What to produce »
After reading the entries below, copy word for word the lines from the first through the line containing "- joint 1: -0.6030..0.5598", and stop there.

Material shown »
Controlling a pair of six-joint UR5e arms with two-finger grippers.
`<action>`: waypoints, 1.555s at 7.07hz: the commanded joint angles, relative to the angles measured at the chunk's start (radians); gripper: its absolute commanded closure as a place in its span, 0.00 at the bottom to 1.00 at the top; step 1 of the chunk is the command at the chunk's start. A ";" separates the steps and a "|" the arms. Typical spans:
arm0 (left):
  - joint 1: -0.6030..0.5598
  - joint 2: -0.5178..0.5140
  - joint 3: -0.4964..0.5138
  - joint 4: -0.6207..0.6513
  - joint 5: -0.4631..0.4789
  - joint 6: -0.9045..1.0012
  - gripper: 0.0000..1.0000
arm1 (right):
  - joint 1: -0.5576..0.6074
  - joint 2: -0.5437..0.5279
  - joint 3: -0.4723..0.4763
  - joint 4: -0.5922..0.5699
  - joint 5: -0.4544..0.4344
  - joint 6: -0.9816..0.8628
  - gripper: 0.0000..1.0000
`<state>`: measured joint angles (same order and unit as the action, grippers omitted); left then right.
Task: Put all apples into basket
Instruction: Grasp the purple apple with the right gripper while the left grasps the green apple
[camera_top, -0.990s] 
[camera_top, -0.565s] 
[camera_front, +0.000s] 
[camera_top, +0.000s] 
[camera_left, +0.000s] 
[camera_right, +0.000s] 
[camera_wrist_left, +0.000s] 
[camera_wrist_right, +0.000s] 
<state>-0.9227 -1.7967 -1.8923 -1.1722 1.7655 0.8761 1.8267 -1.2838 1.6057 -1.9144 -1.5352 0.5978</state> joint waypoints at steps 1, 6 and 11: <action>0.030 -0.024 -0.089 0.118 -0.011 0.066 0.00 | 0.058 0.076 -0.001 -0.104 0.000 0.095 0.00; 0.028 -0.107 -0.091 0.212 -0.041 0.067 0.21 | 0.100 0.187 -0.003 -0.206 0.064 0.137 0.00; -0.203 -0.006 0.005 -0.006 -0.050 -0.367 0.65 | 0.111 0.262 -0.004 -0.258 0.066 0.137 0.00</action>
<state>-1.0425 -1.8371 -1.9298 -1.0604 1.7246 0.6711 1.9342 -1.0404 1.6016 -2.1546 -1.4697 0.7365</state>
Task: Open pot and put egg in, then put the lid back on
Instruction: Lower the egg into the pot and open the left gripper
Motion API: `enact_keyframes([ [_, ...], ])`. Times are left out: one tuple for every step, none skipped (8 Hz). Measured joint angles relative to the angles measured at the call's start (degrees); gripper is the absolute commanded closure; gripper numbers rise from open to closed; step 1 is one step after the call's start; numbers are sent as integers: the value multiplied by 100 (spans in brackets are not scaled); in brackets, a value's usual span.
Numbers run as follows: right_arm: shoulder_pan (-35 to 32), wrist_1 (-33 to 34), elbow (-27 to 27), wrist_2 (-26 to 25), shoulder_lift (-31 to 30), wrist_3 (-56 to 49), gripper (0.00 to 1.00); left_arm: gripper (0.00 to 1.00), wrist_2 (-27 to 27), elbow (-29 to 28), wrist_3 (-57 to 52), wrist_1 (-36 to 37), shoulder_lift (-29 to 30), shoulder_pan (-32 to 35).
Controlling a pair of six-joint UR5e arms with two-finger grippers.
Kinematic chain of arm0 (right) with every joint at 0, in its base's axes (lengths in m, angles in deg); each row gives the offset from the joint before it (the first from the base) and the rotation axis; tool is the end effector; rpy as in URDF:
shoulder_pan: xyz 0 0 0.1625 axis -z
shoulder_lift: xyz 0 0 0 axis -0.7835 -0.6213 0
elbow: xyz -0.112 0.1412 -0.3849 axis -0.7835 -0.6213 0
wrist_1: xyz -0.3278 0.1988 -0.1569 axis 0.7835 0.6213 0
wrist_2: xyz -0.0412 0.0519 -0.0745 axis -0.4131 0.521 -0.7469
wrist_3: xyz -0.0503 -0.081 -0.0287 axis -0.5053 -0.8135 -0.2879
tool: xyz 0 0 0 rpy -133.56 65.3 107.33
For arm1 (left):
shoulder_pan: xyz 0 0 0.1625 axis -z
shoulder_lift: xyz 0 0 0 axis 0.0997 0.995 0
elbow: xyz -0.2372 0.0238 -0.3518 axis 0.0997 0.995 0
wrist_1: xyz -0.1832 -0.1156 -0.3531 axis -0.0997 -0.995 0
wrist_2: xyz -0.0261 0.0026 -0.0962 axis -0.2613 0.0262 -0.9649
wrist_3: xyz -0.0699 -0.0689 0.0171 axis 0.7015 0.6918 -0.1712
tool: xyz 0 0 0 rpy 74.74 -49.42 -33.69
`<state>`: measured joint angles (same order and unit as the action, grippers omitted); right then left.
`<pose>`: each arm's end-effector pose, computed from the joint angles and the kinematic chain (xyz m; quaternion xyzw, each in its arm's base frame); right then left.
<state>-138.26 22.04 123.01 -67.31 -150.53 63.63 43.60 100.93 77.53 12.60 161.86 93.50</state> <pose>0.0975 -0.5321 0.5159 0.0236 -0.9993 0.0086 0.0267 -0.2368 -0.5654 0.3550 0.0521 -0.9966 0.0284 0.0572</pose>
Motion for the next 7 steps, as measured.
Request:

Task solution »
Controlling a pair of six-joint UR5e arms with two-finger grippers.
`<action>`: waypoints, 1.555s at 7.07hz: the commanded joint angles, relative to the angles measured at the chunk's start (radians); gripper: its absolute commanded closure as a place in its span, 0.00 at the bottom to 1.00 at the top; step 1 of the chunk is the command at the chunk's start. A ";" separates the steps and a "|" the arms. Typical spans:
arm0 (left):
  - joint 1: -0.6030..0.5598

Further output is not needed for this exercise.